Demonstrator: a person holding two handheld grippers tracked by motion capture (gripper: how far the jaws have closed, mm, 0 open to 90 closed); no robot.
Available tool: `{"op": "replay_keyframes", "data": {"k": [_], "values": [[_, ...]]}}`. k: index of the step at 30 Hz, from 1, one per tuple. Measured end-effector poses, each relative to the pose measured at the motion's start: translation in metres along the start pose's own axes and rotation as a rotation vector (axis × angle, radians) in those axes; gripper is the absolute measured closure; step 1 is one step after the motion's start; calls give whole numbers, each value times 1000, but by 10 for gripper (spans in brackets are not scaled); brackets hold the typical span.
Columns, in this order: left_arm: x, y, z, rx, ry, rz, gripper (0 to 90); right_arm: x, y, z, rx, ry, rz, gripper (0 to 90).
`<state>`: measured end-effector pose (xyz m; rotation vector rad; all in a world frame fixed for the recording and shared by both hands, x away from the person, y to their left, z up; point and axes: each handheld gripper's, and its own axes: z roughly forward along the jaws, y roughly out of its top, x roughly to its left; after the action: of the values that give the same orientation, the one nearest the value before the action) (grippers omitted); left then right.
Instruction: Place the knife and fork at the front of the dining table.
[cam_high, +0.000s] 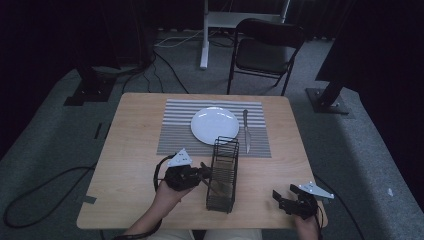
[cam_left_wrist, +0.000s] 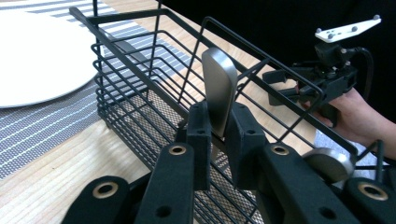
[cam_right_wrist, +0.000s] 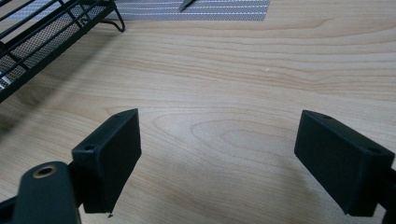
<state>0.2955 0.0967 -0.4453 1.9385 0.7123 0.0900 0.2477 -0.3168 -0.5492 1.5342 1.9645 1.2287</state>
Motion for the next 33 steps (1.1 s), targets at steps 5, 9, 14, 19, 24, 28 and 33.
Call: {"op": "replay_keyframes", "data": {"k": [5, 9, 14, 19, 24, 28, 33], "values": [[-6, 4, -4, -7, -10, 26, 848, 0, 0, 1, 1, 3, 2, 141], [-11, 5, -4, 0, -12, 58, 863, -1, 0, 0, 1, 9, 8, 141], [-10, 6, -7, -22, -29, 45, 862, -1, 0, 1, 5, 15, 11, 141], [-9, 8, -11, -43, -46, 40, 863, -2, 0, 1, 5, 18, 19, 141], [-11, 14, -15, -66, -53, 60, 864, -2, 0, 1, 6, 19, 19, 141], [-12, 19, -17, -78, -42, 67, 864, -2, 0, 1, 7, 19, 20, 141], [-11, 25, -24, -105, -43, 66, 864, -3, 0, 1, 7, 23, 24, 141]]}}
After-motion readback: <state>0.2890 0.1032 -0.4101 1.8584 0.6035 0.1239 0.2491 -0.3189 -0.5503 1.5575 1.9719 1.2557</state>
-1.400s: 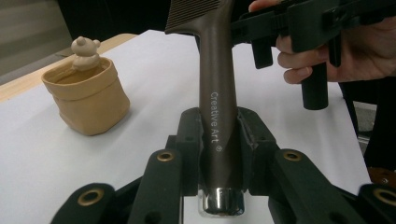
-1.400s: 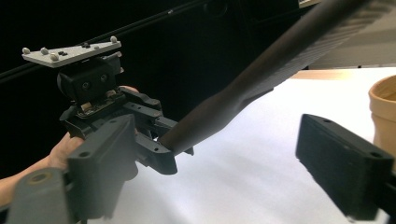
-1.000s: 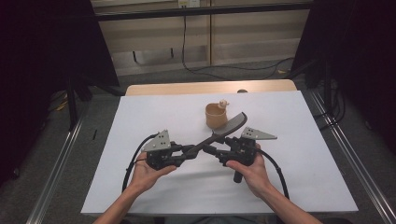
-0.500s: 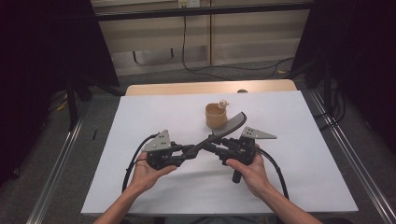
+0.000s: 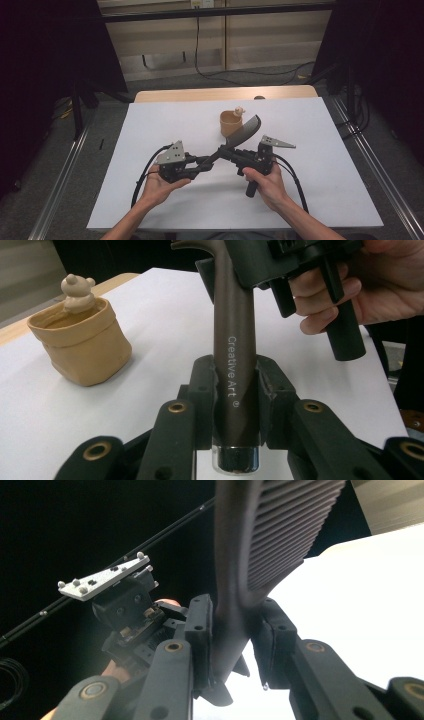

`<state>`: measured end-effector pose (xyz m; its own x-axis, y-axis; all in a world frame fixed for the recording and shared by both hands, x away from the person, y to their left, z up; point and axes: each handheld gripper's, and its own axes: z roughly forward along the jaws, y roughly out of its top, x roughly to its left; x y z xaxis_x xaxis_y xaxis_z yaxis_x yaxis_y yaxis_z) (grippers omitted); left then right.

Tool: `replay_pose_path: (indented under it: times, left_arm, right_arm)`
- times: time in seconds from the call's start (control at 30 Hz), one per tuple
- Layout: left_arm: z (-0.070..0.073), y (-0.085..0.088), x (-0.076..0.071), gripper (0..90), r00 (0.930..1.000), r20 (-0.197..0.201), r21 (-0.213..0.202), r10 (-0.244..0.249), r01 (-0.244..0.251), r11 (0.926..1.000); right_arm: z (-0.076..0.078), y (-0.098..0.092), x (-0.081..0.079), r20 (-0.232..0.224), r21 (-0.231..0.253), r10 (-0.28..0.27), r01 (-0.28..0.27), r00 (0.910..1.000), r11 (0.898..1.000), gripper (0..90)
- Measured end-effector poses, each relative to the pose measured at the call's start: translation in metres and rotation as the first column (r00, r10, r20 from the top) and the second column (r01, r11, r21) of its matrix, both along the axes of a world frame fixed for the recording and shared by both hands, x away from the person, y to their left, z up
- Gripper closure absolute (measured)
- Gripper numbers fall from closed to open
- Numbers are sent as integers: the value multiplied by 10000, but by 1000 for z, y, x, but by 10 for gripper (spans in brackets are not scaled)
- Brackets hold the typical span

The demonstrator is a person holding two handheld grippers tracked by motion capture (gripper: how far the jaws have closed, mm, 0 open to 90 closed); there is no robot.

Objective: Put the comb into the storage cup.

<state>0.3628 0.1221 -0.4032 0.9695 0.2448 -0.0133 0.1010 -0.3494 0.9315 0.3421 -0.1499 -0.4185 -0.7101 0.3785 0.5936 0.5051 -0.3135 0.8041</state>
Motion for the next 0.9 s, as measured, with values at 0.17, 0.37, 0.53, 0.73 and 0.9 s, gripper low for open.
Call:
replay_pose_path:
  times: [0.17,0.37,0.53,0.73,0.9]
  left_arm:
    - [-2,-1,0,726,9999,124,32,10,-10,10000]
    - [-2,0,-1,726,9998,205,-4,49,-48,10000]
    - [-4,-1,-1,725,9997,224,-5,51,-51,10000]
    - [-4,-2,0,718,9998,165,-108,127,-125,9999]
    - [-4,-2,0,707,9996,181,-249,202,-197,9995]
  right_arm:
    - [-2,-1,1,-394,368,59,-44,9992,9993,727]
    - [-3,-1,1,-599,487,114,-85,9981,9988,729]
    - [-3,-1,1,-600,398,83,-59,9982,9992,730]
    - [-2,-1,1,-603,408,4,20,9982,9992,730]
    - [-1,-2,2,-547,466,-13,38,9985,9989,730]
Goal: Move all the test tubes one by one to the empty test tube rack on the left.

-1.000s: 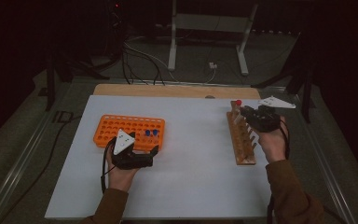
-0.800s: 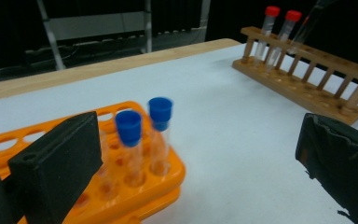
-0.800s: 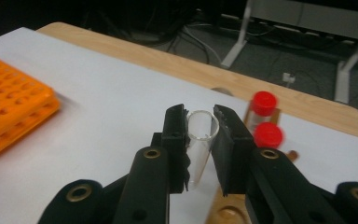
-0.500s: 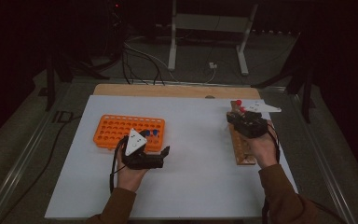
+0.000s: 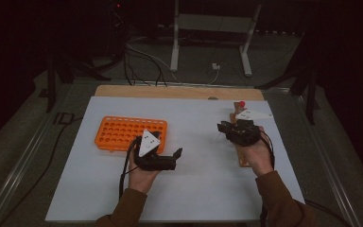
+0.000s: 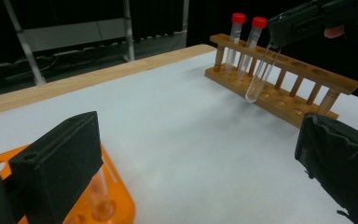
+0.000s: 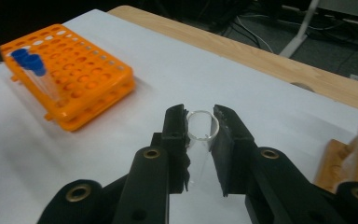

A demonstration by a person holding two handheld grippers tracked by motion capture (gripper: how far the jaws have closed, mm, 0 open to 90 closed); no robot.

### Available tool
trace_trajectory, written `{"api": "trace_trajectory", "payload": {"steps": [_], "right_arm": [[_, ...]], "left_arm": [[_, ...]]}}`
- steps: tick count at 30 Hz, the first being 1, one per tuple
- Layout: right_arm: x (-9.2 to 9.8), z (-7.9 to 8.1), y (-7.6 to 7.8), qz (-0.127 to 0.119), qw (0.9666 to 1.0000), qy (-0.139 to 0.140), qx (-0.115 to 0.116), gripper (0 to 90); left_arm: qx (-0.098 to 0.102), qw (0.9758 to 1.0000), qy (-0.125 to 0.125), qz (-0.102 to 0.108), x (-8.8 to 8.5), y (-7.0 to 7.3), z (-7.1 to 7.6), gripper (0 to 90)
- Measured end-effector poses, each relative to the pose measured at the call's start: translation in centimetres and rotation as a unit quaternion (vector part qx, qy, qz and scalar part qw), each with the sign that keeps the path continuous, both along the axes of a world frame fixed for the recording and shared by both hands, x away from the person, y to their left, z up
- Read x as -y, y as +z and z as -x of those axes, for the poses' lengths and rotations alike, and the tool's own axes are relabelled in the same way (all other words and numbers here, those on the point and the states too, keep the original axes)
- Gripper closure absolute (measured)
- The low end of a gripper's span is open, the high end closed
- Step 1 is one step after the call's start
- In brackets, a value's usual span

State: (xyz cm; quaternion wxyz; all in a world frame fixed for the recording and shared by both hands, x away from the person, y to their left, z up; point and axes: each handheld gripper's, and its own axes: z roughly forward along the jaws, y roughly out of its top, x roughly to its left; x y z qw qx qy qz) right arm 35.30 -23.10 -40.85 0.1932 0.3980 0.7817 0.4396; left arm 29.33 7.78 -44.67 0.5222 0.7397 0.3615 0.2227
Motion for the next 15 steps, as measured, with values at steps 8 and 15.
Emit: {"api": "trace_trajectory", "payload": {"steps": [8,15], "right_arm": [[-1.3,0.9,-0.1,-0.009,0.9995,0.029,0.004,76.3],[-2.5,1.7,0.0,-0.019,0.998,0.058,0.01,76.2]], "left_arm": [[-0.003,0.9999,-0.015,-0.001,1.4,0.1,-0.2,3.7],[-0.005,0.9994,-0.03,-0.013,2.7,0.0,-0.2,8.8]]}}
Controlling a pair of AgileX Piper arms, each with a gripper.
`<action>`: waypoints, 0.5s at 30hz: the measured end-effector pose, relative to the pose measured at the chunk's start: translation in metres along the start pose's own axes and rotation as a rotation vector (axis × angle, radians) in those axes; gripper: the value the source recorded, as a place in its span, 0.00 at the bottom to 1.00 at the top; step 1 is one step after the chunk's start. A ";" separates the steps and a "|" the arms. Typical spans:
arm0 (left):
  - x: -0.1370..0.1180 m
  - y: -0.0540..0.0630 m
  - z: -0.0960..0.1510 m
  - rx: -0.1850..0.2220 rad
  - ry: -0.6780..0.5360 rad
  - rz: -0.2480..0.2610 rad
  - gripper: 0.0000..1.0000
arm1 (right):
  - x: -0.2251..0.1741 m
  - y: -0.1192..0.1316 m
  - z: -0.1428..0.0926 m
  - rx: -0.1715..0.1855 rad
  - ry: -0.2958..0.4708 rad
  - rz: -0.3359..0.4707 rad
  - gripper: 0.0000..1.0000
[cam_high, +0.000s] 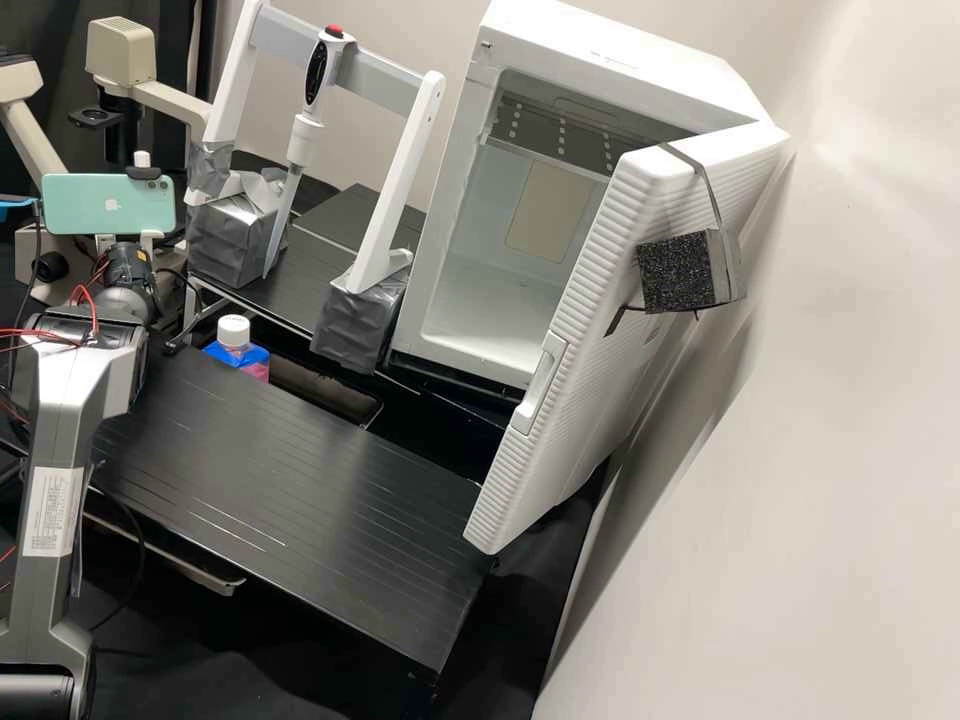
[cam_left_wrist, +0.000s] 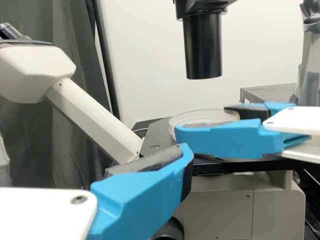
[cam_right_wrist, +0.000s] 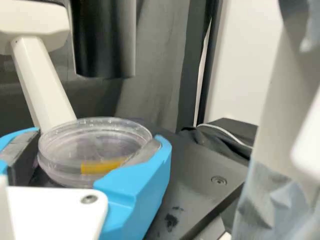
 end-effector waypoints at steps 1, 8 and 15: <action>0.000 0.000 0.000 0.000 0.000 0.000 1.00 | 0.000 0.000 0.000 0.000 0.000 0.000 1.00; 0.000 0.000 0.000 0.000 0.000 0.000 1.00 | -0.001 -0.001 0.001 -0.035 -0.003 -0.004 1.00; 0.000 0.000 0.000 0.000 0.000 0.000 1.00 | -0.021 0.000 -0.010 -0.090 0.033 0.000 1.00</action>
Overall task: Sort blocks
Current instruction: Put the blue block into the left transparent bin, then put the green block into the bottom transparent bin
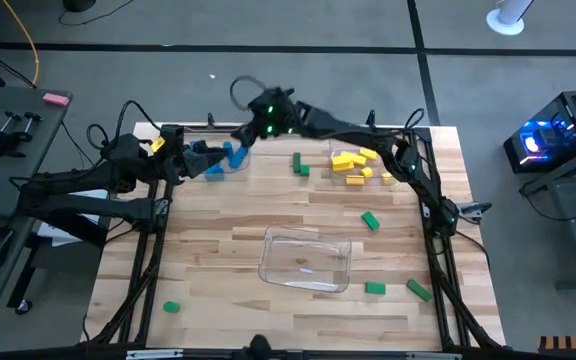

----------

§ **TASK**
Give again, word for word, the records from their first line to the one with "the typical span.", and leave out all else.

§ **SOLUTION FOR THIS EXERCISE**
Demonstrator: a person holding two handheld grippers tracked by motion capture (gripper: how far the jaws have closed, mm, 0 open to 90 closed); no robot.
Available tool: `{"op": "replay_keyframes", "data": {"k": [_], "values": [[_, ...]]}}`. k: index of the step at 30 Hz, from 1, one per tuple. Measured end-effector poses, each relative to the pose measured at the motion's start: translation in metres along the start pose's own axes and rotation as a rotation vector (axis × angle, radians) in those axes; gripper is the absolute measured closure; step 1 is one step after the motion's start; calls give whole numbers, each value times 1000, but by 10 for gripper (spans in brackets are not scaled); brackets hold the typical span.

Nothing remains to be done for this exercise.